● **SOURCE DATA**:
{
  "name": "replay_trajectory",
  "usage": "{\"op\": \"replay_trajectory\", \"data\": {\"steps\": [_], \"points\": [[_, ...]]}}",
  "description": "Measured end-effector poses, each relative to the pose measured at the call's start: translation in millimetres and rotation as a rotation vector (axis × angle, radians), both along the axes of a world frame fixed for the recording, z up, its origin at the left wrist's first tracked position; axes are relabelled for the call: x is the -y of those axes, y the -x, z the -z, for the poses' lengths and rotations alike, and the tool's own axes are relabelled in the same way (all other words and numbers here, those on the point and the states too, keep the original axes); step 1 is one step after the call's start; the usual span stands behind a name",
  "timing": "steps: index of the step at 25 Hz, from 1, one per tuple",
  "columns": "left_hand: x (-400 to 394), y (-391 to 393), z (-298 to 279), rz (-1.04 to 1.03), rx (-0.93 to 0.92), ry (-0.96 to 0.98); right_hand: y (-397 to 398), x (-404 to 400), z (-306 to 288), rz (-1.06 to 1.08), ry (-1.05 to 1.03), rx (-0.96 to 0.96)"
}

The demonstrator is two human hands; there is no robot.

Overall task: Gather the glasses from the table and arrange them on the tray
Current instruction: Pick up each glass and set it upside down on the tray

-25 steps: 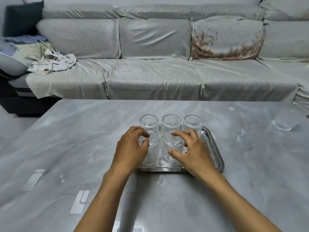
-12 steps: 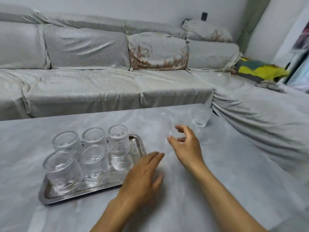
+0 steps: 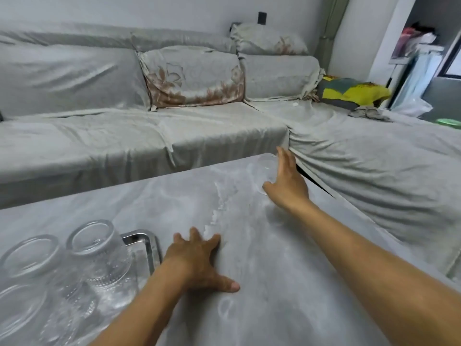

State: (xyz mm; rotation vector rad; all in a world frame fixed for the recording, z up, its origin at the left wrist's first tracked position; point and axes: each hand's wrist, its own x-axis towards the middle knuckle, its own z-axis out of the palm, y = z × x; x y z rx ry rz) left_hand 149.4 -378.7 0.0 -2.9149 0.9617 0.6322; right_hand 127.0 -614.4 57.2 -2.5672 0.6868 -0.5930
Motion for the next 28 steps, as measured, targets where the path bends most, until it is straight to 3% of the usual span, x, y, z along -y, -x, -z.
{"op": "replay_trajectory", "data": {"steps": [3, 6, 9, 12, 14, 17, 18, 19, 21, 22, 23, 26, 28], "points": [[2, 0, -2, -0.012, -0.020, -0.053, -34, 16, 6, 0.060, -0.060, -0.169], [6, -5, -5, 0.000, -0.011, -0.072, -47, 31, 15, 0.051, 0.013, -0.297], [5, -1, -9, -0.032, -0.021, -0.032, -27, 19, 18, 0.072, -0.024, -0.113], [-4, 22, -20, -0.135, 0.009, 0.063, 17, -27, 15, 0.050, -0.350, 0.103], [-14, 53, -31, -0.270, 0.017, 0.290, 52, -80, -1, -0.050, -0.672, 0.224], [-51, 99, -58, -0.503, -0.327, 1.137, 93, -158, -32, -0.124, -1.102, 0.349], [-71, 110, -67, -0.562, -0.367, 1.362, 104, -179, -40, -0.134, -1.277, 0.348], [-98, 119, -78, -0.604, -0.333, 1.519, 114, -200, -46, -0.166, -1.451, 0.289], [-150, 136, -90, -0.604, -0.164, 1.641, 130, -241, -51, -0.296, -1.694, 0.104], [-174, 143, -91, -0.599, -0.068, 1.666, 134, -261, -48, -0.371, -1.688, 0.035], [-194, 147, -89, -0.606, 0.004, 1.683, 135, -277, -43, -0.436, -1.546, 0.015], [-224, 149, -81, -0.666, 0.194, 1.618, 130, -296, -32, -0.628, -0.724, 0.104], [-233, 148, -78, -0.663, 0.250, 1.554, 125, -314, -28, -0.865, -0.457, 0.050]]}}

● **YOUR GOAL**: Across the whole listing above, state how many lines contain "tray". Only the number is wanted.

● **ANSWER AREA**: 2